Apart from directing Kelly Davis to Bob Davis, however, there appears to be no evidence that Taylor attempted to influence the composition of the committee. In fact Kelly Davis testified that he, not Taylor, decided the composition of the committee and issued the invitations to individuals selected. Aplt.App. at 566. Although the government places great emphasis on the fact that several individuals involved with Bob Davis were on the committee, Kelly Davis testified that he knew of only three individuals who were involved in the management of RPGs in the State of Wyoming and had tried to get all three on the committee. However, only two of the individuals were available, one of whom was Mr. DePaemelaere. Aplt.App. at 619. In light of these apparently uncontroverted facts, the evidence of Taylor's directive to Kelly Davis loses significance.

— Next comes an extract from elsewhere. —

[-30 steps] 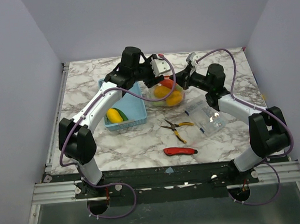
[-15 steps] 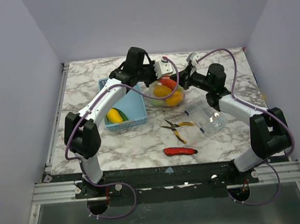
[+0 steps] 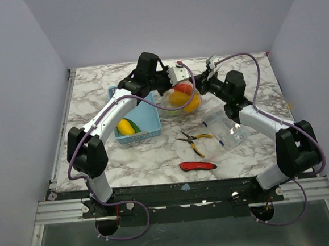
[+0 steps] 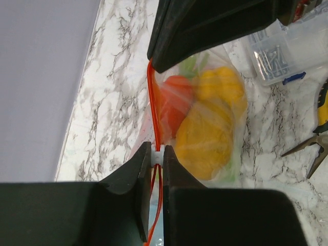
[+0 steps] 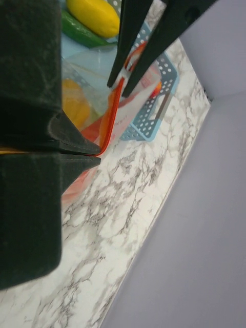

The second basis on which the government tried to create an inference that Taylor had conspired with Davis is Taylor's alleged intimidation of Kelly Davis in connection with the drafting of "Lloyd's plan" legislation. Kelly Davis had been given the responsibility of preparing proposed legislation implementing the Wyoming Risk Retention Act, which legislation Taylor would sponsor during the 1988 legislative session. Kelly Davis testified that Bob Davis contacted him about preparing a draft of the "Lloyd's Plan" legislation. Davis had his lawyers draw up a proposal which was then submitted to Kelly Davis for review. Kelly Davis testified in response to a question as to whether he felt intimidated by Bob Davis:
I was receiving pressure from the insurance commissioner to get it done. He wanted to sponsor a bill.... I wasn't intimidated by Mr. Davis. I was intimidated perhaps by the insurance commissioner saying, 'Get it done.'
Aplt.App. at 629. While Bob Davis had his attorneys working on proposed legislation, the Legislative Service Office (LSO) was also working on potential legislation regarding RPGs. Kelly Davis testified that Taylor wanted "one of those bills", Aplt.App. at 630, and that when [Kelly Davis] "brought [the LSO legislation] to Taylor's attention ... [Taylor] indicated that I no longer needed to work on the Lloyd's legislation submitted by Mr. Davis." Aplt.App. at 655.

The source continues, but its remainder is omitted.